- _TASK DIRECTIONS_:
From the records below, set down exactly the lines starting with the line that contains "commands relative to" and going on through the line that contains "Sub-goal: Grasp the". Nothing else is wanted.

━━ EXTRACTED DATA

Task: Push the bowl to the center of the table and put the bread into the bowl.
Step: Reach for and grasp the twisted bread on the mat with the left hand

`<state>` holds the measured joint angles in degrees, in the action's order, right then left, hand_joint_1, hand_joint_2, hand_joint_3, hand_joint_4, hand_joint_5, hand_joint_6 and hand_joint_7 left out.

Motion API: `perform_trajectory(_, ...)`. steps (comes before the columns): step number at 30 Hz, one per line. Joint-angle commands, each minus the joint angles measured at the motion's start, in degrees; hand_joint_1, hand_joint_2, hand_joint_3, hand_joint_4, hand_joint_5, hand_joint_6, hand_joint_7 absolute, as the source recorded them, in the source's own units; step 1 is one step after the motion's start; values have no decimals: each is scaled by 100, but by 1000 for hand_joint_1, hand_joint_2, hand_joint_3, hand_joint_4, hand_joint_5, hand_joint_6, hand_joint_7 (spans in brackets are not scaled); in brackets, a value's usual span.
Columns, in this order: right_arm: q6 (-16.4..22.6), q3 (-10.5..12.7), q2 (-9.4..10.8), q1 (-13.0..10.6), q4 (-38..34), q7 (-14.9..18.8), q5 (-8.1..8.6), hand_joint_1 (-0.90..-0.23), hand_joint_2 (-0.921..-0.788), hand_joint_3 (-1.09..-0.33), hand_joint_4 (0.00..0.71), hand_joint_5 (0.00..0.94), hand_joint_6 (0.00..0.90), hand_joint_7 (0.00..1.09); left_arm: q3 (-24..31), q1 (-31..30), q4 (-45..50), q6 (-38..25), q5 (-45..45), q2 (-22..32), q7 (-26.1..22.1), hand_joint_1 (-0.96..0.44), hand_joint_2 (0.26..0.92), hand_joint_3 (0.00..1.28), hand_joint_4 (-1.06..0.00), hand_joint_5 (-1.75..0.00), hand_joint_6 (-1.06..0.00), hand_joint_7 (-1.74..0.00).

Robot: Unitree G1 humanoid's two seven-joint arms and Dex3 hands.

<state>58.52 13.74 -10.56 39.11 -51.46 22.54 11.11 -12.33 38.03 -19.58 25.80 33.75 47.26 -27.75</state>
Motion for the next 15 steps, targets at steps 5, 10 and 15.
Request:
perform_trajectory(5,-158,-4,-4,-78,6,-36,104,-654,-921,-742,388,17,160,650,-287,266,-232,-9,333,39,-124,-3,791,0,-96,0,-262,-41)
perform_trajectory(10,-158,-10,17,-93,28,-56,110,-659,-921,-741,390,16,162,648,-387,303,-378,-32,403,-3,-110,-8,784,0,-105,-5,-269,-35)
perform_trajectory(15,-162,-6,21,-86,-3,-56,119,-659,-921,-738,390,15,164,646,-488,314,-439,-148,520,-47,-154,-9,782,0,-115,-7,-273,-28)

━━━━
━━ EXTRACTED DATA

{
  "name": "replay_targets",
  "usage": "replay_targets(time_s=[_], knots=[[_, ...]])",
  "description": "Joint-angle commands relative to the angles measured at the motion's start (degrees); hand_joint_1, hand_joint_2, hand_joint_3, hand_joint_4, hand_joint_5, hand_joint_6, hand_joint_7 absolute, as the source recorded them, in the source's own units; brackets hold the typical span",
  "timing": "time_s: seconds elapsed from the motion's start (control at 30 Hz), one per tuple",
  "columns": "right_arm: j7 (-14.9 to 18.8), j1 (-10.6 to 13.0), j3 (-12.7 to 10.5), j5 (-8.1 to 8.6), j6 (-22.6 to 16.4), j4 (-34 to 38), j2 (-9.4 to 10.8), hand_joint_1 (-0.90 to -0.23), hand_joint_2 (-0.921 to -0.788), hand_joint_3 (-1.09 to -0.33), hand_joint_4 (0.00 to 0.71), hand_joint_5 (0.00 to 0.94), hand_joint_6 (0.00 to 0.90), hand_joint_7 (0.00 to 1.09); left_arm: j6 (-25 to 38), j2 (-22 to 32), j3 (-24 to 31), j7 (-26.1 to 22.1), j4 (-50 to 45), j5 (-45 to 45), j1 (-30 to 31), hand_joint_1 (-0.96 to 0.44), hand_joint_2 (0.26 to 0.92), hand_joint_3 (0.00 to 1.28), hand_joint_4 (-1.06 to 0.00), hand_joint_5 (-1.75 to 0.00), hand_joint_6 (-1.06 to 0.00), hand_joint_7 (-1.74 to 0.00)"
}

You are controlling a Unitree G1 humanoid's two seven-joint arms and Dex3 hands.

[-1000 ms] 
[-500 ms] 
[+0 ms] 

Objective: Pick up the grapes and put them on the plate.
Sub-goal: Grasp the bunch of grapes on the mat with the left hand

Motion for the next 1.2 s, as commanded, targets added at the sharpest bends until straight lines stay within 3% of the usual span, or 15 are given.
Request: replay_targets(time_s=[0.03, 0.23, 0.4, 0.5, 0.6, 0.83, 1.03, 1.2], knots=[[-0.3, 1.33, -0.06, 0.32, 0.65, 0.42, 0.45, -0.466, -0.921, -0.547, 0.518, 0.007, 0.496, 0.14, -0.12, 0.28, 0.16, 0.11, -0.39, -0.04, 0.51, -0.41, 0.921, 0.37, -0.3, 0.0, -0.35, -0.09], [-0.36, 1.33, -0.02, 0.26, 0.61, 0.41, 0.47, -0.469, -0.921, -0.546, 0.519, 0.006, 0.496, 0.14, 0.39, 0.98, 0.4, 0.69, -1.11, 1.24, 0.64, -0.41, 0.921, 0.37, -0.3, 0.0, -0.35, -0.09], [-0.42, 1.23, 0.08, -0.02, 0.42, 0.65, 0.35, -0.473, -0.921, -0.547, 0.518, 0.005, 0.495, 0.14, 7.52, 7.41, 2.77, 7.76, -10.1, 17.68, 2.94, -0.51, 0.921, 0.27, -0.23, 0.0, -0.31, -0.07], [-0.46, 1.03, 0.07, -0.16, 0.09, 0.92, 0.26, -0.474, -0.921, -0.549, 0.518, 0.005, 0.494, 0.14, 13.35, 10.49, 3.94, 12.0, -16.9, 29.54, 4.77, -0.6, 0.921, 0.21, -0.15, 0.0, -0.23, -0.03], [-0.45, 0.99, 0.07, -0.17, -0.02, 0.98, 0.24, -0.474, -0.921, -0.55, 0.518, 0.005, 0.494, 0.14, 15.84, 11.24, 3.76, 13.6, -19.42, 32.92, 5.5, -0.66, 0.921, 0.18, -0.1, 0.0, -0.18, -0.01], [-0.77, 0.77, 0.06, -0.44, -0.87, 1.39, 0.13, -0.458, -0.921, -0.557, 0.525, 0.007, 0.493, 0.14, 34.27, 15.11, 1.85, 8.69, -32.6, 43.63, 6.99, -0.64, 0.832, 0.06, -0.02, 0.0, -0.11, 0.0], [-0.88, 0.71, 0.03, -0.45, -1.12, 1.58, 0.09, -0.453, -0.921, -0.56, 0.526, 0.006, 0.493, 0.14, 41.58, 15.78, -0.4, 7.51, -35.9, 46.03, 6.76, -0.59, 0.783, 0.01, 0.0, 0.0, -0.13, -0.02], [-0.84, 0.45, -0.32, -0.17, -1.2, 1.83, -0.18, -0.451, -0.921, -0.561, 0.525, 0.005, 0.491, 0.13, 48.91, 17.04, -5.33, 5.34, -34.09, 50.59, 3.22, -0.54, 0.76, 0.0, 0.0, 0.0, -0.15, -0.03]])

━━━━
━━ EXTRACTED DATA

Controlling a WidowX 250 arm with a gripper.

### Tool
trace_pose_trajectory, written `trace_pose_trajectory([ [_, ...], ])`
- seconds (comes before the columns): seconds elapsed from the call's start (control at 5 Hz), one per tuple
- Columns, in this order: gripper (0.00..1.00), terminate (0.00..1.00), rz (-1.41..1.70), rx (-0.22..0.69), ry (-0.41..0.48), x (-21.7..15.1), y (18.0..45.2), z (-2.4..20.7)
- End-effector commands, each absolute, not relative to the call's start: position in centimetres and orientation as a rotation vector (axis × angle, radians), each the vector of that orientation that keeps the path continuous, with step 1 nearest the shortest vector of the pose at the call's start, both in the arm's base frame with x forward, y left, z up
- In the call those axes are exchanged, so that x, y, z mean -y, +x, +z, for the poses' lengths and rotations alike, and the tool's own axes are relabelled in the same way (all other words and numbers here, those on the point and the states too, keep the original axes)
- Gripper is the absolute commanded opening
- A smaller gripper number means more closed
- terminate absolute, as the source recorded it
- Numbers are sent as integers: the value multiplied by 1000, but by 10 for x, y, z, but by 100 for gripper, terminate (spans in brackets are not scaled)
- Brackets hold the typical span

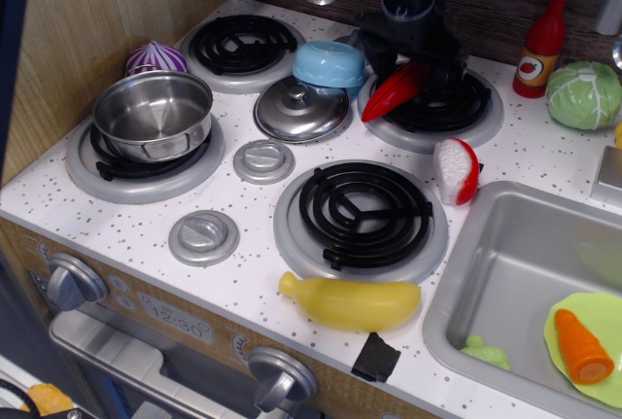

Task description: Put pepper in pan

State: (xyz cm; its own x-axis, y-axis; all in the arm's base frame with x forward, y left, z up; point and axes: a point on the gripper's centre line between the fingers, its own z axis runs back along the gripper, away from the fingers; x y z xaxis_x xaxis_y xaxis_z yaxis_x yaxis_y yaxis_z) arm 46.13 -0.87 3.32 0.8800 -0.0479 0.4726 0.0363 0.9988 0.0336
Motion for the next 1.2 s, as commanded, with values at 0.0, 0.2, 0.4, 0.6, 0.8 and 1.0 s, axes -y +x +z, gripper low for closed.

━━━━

- _TASK OUTPUT_:
  "description": "Joint-angle commands relative to the angles measured at the motion's start (degrees); hand_joint_1, hand_joint_2, hand_joint_3, hand_joint_4, hand_joint_5, hand_joint_6, hand_joint_7 absolute, as the source recorded them, in the source's own units; brackets hold the typical span",
  "timing": "time_s: seconds elapsed from the motion's start (control at 30 Hz), one per tuple",
  "columns": "right_arm: j7 (-14.9 to 18.8), j1 (-10.6 to 13.0), j3 (-12.7 to 10.5), j5 (-8.1 to 8.6), j6 (-22.6 to 16.4), j4 (-34 to 38), j2 (-9.4 to 10.8), hand_joint_1 (-0.90 to -0.23), hand_joint_2 (-0.921 to -0.788), hand_joint_3 (-1.09 to -0.33), hand_joint_4 (0.00 to 0.71), hand_joint_5 (0.00 to 0.94), hand_joint_6 (0.00 to 0.90), hand_joint_7 (0.00 to 1.09); left_arm: j6 (-25 to 38), j2 (-22 to 32), j3 (-24 to 31), j7 (-26.1 to 22.1), j4 (-50 to 45), j5 (-45 to 45), j1 (-30 to 31), hand_joint_1 (-0.96 to 0.44), hand_joint_2 (0.26 to 0.92), hand_joint_3 (0.00 to 1.28), hand_joint_4 (-1.06 to 0.00), hand_joint_5 (-1.75 to 0.00), hand_joint_6 (-1.06 to 0.00), hand_joint_7 (-1.74 to 0.00)"
}

You are controlling a Unitree G1 humanoid's two seven-joint arms and Dex3 hands.

[-1000 ms] 
[-500 ms] 
[+0 ms] 

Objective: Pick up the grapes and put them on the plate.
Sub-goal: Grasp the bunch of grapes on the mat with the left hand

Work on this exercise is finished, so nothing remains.